Democratic Arizona Governor Katie Hobbs has said of her state’s universal education savings account program: “The school voucher program is unaccountable and unsustainable. It does not save taxpayers money, and it does not provide a better education for Arizona students.” The U.S. News and World Report currently ranks Arizona 48th in public K-12 education.
Universal voucher programs have led to budgetary stress in other states as well. Initial cost estimates in Florida were that the program would cost between $200 and $700 million, but by the 2023-24 school year, those costs had exploded to between $2.8 and $4.2 billion.
Enrollment in Indiana’s private-school voucher program surged to 70,095 students in 2023-24 – a 31 percent increase compared to the previous year. The state paid $439 million in tuition grants to private schools — 40 percent more than in 2022-23, according to a state report by the Indiana Department of Education. While vouchers are often touted as a civil rights issue, participation in that state is around 60 percent white students.

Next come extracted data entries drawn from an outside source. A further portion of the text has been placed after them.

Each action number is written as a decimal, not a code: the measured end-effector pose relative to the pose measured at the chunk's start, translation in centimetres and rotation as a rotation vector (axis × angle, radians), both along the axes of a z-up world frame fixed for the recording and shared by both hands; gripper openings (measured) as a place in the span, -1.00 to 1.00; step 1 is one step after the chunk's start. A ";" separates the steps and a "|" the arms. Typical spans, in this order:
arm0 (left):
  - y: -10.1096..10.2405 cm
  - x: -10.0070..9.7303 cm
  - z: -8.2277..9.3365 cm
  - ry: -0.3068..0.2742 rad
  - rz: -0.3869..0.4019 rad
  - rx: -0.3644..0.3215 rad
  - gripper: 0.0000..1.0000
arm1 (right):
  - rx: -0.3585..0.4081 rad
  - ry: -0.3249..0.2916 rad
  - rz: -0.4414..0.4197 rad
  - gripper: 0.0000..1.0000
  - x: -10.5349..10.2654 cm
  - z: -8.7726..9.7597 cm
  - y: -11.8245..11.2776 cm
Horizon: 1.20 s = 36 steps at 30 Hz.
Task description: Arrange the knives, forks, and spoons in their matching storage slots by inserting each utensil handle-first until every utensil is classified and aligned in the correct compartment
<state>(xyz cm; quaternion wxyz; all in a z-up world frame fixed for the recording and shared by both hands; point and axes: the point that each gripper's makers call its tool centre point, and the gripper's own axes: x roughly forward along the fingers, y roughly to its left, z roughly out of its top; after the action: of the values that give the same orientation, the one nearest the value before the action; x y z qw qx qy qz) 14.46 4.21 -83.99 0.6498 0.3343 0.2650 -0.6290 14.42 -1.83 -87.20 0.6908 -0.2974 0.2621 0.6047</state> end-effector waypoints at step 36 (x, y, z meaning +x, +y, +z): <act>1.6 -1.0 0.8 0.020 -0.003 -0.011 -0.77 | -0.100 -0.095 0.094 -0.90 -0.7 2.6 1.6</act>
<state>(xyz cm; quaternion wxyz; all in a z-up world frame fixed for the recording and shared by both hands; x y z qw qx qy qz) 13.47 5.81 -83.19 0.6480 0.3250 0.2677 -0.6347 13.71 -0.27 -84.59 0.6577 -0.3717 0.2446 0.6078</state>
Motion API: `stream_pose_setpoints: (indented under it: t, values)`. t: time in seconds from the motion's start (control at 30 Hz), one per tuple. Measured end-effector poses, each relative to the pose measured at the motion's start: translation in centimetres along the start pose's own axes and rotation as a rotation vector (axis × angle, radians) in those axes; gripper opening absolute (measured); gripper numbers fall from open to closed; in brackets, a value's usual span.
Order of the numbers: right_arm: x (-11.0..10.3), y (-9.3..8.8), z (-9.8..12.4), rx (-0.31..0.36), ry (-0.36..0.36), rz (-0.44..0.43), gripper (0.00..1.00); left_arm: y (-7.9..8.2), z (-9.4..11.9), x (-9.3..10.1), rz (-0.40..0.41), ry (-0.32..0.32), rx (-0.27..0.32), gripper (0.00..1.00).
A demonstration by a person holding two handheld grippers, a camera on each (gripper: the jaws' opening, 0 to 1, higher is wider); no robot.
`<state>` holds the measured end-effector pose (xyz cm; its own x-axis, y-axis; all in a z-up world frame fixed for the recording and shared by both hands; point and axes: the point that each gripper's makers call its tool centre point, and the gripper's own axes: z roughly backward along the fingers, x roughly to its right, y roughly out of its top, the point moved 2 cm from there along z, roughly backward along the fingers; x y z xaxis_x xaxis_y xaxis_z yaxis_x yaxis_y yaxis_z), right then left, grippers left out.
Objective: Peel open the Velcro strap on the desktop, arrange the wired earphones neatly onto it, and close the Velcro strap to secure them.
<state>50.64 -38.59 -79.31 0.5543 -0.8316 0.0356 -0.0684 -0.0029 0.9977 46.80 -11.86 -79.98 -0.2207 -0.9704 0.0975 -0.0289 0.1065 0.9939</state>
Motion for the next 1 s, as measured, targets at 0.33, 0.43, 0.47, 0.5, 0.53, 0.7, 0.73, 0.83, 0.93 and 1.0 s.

Josh Sanderson, Executive Director of the Austin-based Equity Center, is well acquainted with Texas school finance issues. He says that vouchers will only exacerbate an existing issue with education funding for the state. “Regardless of one’s philosophical stance on using public resources to fund private schools,”Sanderson says, “there is one undeniable aspect of creating a new voucher/ESA entitlement that is entirely problematic: That is the fiscal problems this program will inevitably cause the state and, ultimately, taxpayers of our state.”
Sanderson explains, “Current law requires yearly school district tier 1 Maintenance and Operations (M&O) rates to be compressed downward to provide lower tax rates. Since 2019, the cost of property tax reduction is estimated to be approximately $37 billion per biennium, which is an ongoing cost. As rates continue to be compressed, this cost increases to the state without an additional dollar of funding being provided to school districts. Eventually, unless the legislature intervenes, tier 1 M&O rates will reach a rate of $0.00. The current yearly cost of eventually reaching a $0.00 rate is approximately $25 billion, or $50 billion per biennium. In the state’s current tax structure, this revenue does not exist, even when the state experienced the $32.7 billion biennial surplus in 2023. Eventually, we will exhaust all available revenue to pay for property tax reduction; again, this is assuming the legislature does absolutely nothing and simply allows current law to continue.”
Sanderson concludes, “Creating a new multi-billion dollar voucher-like entitlement program will exacerbate this exhaustion of state revenue. Either the state will have to generate more revenue to fund this new ESA entitlement, or property tax compression/reduction will have to be eventually halted.”
As Sanderson says, whether or not you are in favor of or opposed to vouchers, it appears that it is a poor financial decision for Texas or any state that is trying to stretch their education dollar to meet the ever increasing needs of students in the 21st century. Rep. John Raney may have summed it up best when he said on the floor of the Texas House of Representatives during the voucher debate last year, “I believe in my heart that using taxpayer dollars to fund an entitlement program is not conservative, and it’s bad public policy.”